The pilot episode's CGI appears to be unfinished or poorly done, and the dialogue is overly dramatic and distracts from the story. Also, the pilot episode was mostly show, with less action than the rest of the season. While nudity has always been a part of the series, it's even more over the top in the pilot.
Seinfeld always knew exactly what sitcom it was. It gets bogged down in chaos and confusion, never trying to take itself seriously. Most of these characters are horrible people, but they're all surprisingly likable in their own way. This comedy can still be quoted and re-watched.
One of the most glaring problems with the series pilot was the absence of Elaine (Julia Louis-Dreyfus). In the pilot, there's no energy to offset the chaos of Jerry Seinfeld et al. Once Elaine is added to the mix, the series is more balanced.
'Buffy the Vampire Slayer'
Buffy the Vampire Slayer is essentially a period piece. It's a fun, camping teenage adventure that, for many, started or reignited a fascination with vampires. Sarah Michelle Gellar talks about her experience on set, and the poison that pervades the show.
One thing that made the series pilot less than great was the terrible dialogue, which admittedly did improve as the series progressed. The opening scene sets the tone for the rest of the series, showing just how crazy the show is willing to get. After the pilot addressed the story's issues, the show hit its stride.
30 Rock is a fictional late-night skit story Comedy series. Starring Tina Fey and Alec Baldwin, the show pokes fun at American political discourse and how those issues are discussed in sketch form. The series is a workplace comedy about the dysfunctional people who work on this SNL-like show.
While the series as a whole is known for a certain brand of intimidating energy, the pilot episode is much more than that. Fey's personality is more like that of a grumpy, disaffected office worker. While she became more alive in the episodes, her potential was diminished in the pilot episode.
'Star Trek: The Next Generation'
Star Trek: The Next Generation joins the Star Trek universe. In the series, viewers follow the aircraft carrier USS Enterprise, captained by Captain Jean-Luc Picard (Patrick Stewart). This series combines the essence of the original series and opens up a new path of adventure.

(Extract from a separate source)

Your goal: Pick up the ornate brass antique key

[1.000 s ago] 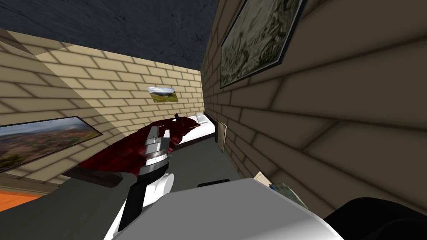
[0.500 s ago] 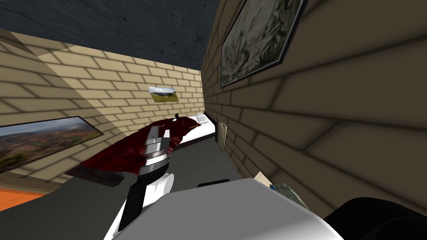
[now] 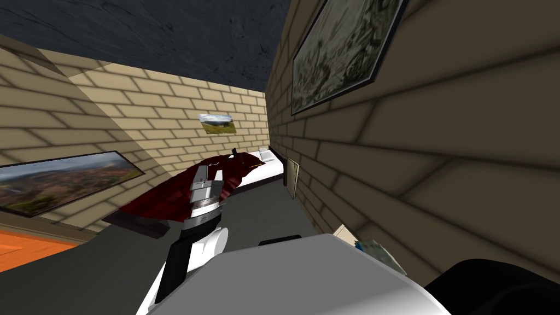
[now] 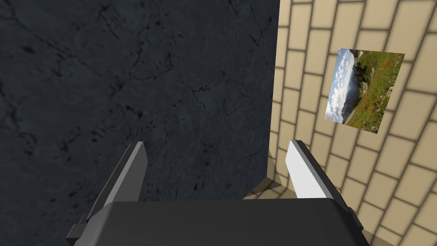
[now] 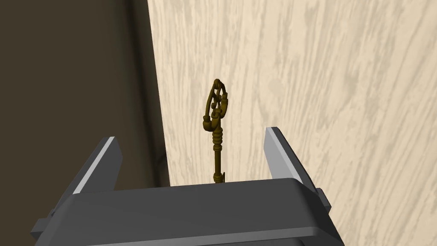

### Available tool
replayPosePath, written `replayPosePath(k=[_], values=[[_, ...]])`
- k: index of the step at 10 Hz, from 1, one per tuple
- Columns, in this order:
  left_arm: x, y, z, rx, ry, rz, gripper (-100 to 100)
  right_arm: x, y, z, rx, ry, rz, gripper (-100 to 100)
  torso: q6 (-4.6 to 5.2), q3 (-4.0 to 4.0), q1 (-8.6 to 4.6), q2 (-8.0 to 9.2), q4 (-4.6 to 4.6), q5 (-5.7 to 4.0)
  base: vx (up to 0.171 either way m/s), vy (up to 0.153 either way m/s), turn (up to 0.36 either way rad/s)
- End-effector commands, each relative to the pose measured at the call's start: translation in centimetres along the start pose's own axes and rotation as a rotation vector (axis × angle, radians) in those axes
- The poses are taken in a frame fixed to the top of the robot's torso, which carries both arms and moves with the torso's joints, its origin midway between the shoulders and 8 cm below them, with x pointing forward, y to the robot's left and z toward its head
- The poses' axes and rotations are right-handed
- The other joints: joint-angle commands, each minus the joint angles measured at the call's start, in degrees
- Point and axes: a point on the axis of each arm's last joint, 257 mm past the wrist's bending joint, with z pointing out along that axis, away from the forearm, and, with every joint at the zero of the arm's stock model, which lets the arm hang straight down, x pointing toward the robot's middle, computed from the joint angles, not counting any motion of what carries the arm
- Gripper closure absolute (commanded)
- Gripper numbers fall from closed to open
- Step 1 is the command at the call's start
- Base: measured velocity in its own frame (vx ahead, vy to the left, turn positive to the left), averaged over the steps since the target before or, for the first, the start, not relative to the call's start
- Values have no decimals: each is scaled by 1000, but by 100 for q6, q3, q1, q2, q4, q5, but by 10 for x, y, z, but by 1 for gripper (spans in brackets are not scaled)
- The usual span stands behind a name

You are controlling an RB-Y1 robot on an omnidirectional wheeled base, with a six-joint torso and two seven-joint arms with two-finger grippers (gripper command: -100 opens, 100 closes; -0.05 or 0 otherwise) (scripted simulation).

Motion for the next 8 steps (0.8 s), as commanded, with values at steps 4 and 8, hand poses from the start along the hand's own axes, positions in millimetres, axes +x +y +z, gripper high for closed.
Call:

The series' pilot episodes were mostly clumsy in terms of dialogue and character development. The overall feel is very dramatic. The series took a moment to develop the balance between that drama and heart-to-heart storytelling.
American Dad is part of Seth MacFarlane's World of Adult Animation. The series chronicles the Smith family, including their talking fish, a brutish alien who lives in their attic. The family goes through a variety of storylines, both the mundane and the otherworldly.
The pilot attempted to be too similar to another McFarlane series, Family Guy. The characters haven't been settled yet, especially as Stan comes across as rude rather than someone who does his best. In the pilot episode, the Smiths come across as just walking stereotypes.